Un projet de loi constitutionnelle, déposé par le gouvernement en août 2019 à l’Assemblée nationale, prévoit de supprimer la Cour de justice de la République. Le texte propose que les membres du gouvernement soient jugés uniquement par des magistrats professionnels de la cour d’appel de Paris, une juridiction de droit commun. Le Conseil d’État, chargé de conseiller le gouvernement dans la préparation de textes juridiques, a estimé dans un avis en juin 2019 que « cette mesure est justifiée, au regard des critiques que suscite notamment la composition » de la CJR quant à son impartialité et sa clémence. Il souligne que cette procédure permettrait aussi de traiter les affaires plus rapidement. Le projet de loi prévoit également de préciser dans la Constitution que la responsabilité des ministres peut être mise en cause « en raison de leur inaction que lorsque le choix de ne pas agir leur est directement et personnellement imputable ». Le texte n’a pas encore été discuté à l’Assemblée nationale.


Le mot

Immunité. Contrairement aux autres membres de l’exécutif, le président de la République bénéficie d’une immunité judiciaire. La Constitution précise qu’il « n’est pas responsable des actes accomplis » en sa qualité de président. Pour des actes détachés de sa fonction, des procédures peuvent être engagées ou reprises après la fin du mandat.

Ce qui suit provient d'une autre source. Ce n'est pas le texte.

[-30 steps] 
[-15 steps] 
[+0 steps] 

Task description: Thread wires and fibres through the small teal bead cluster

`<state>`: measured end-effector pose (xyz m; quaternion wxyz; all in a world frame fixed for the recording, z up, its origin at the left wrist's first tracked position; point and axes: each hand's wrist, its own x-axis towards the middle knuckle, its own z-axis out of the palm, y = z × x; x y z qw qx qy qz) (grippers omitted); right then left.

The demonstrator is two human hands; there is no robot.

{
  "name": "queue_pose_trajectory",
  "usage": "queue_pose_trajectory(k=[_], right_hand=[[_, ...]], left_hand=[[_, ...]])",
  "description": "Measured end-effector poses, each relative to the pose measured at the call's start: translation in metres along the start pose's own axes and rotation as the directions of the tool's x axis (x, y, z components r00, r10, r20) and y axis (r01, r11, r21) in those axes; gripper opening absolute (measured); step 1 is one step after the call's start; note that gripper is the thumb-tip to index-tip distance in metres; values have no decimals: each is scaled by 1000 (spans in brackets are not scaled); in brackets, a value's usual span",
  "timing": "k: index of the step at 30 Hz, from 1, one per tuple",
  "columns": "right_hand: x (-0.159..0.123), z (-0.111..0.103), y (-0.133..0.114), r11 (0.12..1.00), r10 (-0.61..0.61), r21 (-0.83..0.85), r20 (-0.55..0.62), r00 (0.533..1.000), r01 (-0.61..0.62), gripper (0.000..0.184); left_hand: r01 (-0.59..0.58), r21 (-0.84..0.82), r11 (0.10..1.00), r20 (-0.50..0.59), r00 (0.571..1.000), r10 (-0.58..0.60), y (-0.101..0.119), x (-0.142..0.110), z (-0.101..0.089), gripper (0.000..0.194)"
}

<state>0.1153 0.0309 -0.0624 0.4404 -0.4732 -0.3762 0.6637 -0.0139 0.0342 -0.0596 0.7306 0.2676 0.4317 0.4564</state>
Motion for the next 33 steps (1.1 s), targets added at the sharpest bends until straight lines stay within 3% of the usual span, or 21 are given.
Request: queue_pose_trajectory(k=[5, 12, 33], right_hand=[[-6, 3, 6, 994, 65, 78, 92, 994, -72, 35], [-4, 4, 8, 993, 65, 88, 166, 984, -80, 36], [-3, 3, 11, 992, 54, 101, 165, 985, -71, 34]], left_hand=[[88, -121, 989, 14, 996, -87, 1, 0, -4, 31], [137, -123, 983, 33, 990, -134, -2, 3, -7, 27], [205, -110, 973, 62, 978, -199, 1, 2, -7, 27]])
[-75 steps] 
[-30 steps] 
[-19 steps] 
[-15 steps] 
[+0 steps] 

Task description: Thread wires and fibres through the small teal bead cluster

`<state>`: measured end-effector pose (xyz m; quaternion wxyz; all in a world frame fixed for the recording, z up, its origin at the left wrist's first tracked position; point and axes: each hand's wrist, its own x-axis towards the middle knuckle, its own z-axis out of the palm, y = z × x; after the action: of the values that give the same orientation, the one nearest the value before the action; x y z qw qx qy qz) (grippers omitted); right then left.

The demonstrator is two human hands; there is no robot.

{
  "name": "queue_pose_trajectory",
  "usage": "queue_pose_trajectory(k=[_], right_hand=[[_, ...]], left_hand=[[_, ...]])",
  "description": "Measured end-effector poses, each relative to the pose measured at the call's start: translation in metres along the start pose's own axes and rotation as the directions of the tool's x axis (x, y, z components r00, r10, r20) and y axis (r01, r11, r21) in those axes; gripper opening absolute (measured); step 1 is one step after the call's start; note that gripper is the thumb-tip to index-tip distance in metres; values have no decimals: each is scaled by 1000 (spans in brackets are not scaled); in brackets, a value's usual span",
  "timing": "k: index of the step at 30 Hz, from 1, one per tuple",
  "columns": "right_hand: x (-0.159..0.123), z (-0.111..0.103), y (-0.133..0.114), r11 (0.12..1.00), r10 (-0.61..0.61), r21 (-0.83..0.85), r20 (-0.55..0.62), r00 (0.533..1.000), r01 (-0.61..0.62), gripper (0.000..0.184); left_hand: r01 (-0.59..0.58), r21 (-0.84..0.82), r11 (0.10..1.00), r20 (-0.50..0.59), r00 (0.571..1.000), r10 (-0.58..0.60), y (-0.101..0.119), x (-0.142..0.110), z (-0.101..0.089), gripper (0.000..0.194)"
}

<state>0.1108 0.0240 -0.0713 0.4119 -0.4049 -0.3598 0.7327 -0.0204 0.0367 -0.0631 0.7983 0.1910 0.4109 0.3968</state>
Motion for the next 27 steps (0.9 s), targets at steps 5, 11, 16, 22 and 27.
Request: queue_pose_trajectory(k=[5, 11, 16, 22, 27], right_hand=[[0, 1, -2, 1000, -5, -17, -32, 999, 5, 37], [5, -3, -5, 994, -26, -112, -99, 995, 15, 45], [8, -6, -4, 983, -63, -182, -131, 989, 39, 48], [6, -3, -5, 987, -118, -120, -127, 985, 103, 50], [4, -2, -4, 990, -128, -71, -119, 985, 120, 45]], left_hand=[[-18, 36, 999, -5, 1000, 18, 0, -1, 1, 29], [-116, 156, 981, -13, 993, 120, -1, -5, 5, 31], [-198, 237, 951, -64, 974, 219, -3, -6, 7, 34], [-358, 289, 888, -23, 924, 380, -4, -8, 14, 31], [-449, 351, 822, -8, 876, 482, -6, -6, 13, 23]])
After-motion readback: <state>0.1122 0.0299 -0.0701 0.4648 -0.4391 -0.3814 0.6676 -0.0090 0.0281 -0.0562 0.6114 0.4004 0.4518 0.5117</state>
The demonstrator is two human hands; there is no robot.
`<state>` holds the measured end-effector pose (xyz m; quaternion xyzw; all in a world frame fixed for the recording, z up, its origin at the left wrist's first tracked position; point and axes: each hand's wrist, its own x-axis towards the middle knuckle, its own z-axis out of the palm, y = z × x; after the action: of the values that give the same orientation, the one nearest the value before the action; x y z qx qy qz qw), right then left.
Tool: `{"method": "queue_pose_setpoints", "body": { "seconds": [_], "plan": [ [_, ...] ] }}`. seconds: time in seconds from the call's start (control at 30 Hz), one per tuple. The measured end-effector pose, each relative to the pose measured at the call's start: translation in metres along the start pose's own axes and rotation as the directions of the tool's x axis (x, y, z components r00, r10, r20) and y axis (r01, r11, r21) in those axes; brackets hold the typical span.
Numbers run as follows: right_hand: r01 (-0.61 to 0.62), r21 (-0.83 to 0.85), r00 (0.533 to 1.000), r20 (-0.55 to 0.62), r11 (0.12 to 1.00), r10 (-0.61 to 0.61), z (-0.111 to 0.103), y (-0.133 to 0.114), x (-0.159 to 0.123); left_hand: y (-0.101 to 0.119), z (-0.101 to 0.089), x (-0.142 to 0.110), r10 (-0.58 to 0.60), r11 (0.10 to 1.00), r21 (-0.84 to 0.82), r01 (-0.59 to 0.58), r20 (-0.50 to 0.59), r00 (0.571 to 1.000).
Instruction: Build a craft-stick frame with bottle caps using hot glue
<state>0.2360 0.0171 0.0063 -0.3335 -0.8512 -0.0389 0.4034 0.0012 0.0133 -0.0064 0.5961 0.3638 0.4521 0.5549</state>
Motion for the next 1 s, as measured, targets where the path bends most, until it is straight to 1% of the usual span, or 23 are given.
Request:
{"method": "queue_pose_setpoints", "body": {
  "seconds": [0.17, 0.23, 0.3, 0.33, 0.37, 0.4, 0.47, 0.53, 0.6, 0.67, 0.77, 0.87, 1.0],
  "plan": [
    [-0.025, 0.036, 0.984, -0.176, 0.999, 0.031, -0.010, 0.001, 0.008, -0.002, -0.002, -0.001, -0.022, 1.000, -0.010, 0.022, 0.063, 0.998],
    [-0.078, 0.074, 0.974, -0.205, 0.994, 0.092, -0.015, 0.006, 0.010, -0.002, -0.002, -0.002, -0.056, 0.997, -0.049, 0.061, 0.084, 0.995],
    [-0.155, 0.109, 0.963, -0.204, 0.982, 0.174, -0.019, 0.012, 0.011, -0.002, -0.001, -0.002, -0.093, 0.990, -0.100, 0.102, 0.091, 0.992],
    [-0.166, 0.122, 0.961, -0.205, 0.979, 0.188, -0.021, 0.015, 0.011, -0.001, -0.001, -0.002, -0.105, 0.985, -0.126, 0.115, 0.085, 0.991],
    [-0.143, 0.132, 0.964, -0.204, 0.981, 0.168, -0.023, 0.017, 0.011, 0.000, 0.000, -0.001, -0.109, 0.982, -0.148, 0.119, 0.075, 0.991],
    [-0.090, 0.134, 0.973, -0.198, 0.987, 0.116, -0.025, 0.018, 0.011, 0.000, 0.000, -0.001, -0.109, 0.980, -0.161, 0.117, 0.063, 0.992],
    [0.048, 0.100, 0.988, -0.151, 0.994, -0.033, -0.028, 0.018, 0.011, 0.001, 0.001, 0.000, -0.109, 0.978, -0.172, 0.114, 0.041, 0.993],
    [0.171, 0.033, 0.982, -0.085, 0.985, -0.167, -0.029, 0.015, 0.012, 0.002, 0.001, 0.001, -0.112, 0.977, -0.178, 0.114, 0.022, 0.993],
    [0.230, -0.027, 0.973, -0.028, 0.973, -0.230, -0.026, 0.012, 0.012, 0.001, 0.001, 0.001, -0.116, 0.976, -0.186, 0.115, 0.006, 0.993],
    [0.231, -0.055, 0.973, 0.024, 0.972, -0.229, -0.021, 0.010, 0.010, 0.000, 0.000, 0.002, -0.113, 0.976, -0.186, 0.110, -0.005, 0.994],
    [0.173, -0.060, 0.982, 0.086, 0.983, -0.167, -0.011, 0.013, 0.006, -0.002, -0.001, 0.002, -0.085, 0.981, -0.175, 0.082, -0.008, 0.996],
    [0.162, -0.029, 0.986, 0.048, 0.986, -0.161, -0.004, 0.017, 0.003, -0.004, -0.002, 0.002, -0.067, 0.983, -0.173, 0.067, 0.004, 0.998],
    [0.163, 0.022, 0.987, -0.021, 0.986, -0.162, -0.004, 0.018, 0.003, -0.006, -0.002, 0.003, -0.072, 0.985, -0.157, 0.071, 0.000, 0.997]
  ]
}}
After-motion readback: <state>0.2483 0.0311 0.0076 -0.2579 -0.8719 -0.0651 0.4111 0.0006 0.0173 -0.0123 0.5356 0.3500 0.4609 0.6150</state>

Seule exception à cette immunité : la Cour pénale internationale, une juridiction pénale internationale, peut engager des poursuites à son encontre. Durant son mandat, le chef de l’État peut par ailleurs être destitué en cas de « manquement à ses devoirs manifestement incompatible avec l’exercice de son mandat », comme un crime grave ou l’utilisation abusive de ses pouvoirs. Cette procédure est le fait du Parlement qui se constitue alors en Haute Cour.